**REQUIRED WORK:**
Nothing should be left out. Give all the data again exactly as written.

**DATA BELOW:**
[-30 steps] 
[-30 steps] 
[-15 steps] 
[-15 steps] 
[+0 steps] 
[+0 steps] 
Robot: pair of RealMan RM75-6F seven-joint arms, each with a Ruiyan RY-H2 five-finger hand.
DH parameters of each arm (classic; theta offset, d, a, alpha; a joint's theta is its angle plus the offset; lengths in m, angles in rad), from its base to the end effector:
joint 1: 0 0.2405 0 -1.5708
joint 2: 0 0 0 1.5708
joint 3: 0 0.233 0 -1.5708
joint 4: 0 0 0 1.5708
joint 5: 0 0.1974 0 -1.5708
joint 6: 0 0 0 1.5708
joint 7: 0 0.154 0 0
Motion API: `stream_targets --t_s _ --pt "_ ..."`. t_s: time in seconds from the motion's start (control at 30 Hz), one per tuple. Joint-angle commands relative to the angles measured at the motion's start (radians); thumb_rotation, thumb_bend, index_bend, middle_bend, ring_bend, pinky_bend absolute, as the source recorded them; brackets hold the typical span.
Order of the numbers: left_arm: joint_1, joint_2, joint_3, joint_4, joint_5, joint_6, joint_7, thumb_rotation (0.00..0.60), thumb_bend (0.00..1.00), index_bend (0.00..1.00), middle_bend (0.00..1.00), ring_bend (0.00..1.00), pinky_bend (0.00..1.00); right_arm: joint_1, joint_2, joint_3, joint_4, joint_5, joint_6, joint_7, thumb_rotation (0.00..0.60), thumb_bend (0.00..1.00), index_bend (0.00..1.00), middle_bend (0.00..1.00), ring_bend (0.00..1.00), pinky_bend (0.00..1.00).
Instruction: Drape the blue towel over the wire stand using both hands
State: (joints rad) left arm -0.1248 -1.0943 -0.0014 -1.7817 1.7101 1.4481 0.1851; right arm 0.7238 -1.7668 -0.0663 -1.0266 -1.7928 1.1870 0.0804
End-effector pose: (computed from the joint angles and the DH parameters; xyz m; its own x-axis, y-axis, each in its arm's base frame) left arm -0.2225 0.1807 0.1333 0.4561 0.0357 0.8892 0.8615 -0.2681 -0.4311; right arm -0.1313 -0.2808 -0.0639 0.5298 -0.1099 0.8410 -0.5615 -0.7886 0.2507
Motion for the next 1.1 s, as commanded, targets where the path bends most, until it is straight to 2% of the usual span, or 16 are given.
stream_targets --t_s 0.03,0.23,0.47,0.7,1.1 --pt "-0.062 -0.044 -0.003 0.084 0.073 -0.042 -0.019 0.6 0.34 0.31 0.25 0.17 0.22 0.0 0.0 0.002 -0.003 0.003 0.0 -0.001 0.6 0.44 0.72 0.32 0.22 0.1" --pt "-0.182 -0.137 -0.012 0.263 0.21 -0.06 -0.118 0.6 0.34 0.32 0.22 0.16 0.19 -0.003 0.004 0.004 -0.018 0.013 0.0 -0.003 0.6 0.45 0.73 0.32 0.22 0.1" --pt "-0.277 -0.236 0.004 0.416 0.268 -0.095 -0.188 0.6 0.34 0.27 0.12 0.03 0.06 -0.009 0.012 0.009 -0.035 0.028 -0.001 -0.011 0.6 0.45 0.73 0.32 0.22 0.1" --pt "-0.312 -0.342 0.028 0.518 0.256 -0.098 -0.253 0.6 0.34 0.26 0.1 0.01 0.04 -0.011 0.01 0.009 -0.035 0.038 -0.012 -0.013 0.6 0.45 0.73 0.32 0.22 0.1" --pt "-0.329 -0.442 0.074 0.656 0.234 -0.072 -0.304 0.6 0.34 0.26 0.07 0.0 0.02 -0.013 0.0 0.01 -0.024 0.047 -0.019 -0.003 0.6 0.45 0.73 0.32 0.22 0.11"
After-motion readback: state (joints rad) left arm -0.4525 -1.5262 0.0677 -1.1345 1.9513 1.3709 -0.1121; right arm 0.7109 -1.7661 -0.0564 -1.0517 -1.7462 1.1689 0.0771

**ANSWER BOX:**
[-30 steps] 
[-30 steps] 
[-15 steps] 
[-15 steps] 
[+0 steps] 
[+0 steps] 
Robot: pair of RealMan RM75-6F seven-joint arms, each with a Ruiyan RY-H2 five-finger hand.
DH parameters of each arm (classic; theta offset, d, a, alpha; a joint's theta is its angle plus the offset; lengths in m, angles in rad), from its base to the end effector:
joint 1: 0 0.2405 0 -1.5708
joint 2: 0 0 0 1.5708
joint 3: 0 0.233 0 -1.5708
joint 4: 0 0 0 1.5708
joint 5: 0 0.1974 0 -1.5708
joint 6: 0 0 0 1.5708
joint 7: 0 0.154 0 0
Motion API: `stream_targets --t_s _ --pt "_ ..."`. t_s: time in seconds from the motion's start (control at 30 Hz), one per tuple. Joint-angle commands relative to the angles measured at the motion's start (radians); thumb_rotation, thumb_bend, index_bend, middle_bend, ring_bend, pinky_bend absolute, as the source recorded them; brackets hold the typical span.
Order of the numbers: left_arm: joint_1, joint_2, joint_3, joint_4, joint_5, joint_6, joint_7, thumb_rotation (0.00..0.60), thumb_bend (0.00..1.00), index_bend (0.00..1.00), middle_bend (0.00..1.00), ring_bend (0.00..1.00), pinky_bend (0.00..1.00); right_arm: joint_1, joint_2, joint_3, joint_4, joint_5, joint_6, joint_7, thumb_rotation (0.00..0.60), thumb_bend (0.00..1.00), index_bend (0.00..1.00), middle_bend (0.00..1.00), ring_bend (0.00..1.00), pinky_bend (0.00..1.00).
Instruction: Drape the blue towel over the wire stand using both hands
State: (joints rad) left arm -0.1248 -1.0943 -0.0014 -1.7817 1.7101 1.4481 0.1851; right arm 0.7238 -1.7668 -0.0663 -1.0266 -1.7928 1.1870 0.0804
End-effector pose: (computed from the joint angles and the DH parameters; xyz m; its own x-axis, y-axis, each in its arm's base frame) left arm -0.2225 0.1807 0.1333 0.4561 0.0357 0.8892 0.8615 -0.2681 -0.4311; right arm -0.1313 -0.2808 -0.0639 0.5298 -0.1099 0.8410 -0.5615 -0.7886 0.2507
Motion for the next 1.1 s, as commanded, targets where the path bends most, until it is straight to 2% of the usual span, or 16 are given.
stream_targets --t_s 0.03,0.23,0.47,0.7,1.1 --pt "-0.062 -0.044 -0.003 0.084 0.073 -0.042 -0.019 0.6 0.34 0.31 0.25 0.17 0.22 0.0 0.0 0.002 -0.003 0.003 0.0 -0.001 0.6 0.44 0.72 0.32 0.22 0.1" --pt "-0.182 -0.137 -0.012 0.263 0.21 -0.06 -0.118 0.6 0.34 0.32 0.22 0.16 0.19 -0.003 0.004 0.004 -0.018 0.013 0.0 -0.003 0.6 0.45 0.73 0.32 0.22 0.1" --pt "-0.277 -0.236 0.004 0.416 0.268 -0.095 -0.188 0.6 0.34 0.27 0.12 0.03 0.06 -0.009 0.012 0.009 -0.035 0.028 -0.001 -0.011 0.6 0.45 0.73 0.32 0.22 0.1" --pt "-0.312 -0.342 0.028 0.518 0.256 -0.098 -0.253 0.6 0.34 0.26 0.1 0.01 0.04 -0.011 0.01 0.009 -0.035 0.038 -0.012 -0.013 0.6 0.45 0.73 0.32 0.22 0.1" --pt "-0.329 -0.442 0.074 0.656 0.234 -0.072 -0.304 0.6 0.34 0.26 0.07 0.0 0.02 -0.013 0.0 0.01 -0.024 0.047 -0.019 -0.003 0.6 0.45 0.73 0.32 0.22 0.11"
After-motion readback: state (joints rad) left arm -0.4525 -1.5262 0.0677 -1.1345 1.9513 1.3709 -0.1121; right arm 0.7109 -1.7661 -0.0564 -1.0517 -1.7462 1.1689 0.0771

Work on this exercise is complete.